:: DIRECTIONS FOR THIS TASK ::
You are asked to write out the full listing exactly as it stands.

:: DATASET SECTION ::

►

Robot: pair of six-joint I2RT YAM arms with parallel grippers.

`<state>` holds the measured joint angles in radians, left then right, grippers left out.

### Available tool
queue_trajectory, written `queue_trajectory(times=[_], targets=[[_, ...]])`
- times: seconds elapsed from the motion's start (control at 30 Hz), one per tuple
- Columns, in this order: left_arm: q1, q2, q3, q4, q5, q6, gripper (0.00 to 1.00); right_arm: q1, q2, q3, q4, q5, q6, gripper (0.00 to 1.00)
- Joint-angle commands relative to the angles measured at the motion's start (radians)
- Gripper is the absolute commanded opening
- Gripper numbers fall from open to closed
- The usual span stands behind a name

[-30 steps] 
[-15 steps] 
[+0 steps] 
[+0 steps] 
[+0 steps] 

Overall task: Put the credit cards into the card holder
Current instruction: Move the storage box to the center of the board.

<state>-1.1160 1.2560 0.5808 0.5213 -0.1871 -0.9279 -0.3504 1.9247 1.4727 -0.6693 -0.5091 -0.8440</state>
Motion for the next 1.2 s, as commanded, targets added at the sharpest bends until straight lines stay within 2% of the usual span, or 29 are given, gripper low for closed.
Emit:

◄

:: OUTPUT ::
Robot: pair of six-joint I2RT YAM arms with parallel grippers.

`<state>` holds the measured joint angles in radians, left then right, grippers left out.

### Available tool
queue_trajectory, written `queue_trajectory(times=[_], targets=[[_, ...]])`
- times: seconds elapsed from the motion's start (control at 30 Hz), one per tuple
- Columns, in this order: left_arm: q1, q2, q3, q4, q5, q6, gripper (0.00 to 1.00); right_arm: q1, q2, q3, q4, q5, q6, gripper (0.00 to 1.00)
- Joint-angle commands relative to the angles measured at the motion's start (radians)
- Gripper is the absolute commanded opening
- Gripper numbers fall from open to closed
- The usual span stands behind a name

[-30 steps] 
[-15 steps] 
[+0 steps] 
[+0 steps] 
[+0 steps] 

Overall task: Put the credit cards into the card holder
Current instruction: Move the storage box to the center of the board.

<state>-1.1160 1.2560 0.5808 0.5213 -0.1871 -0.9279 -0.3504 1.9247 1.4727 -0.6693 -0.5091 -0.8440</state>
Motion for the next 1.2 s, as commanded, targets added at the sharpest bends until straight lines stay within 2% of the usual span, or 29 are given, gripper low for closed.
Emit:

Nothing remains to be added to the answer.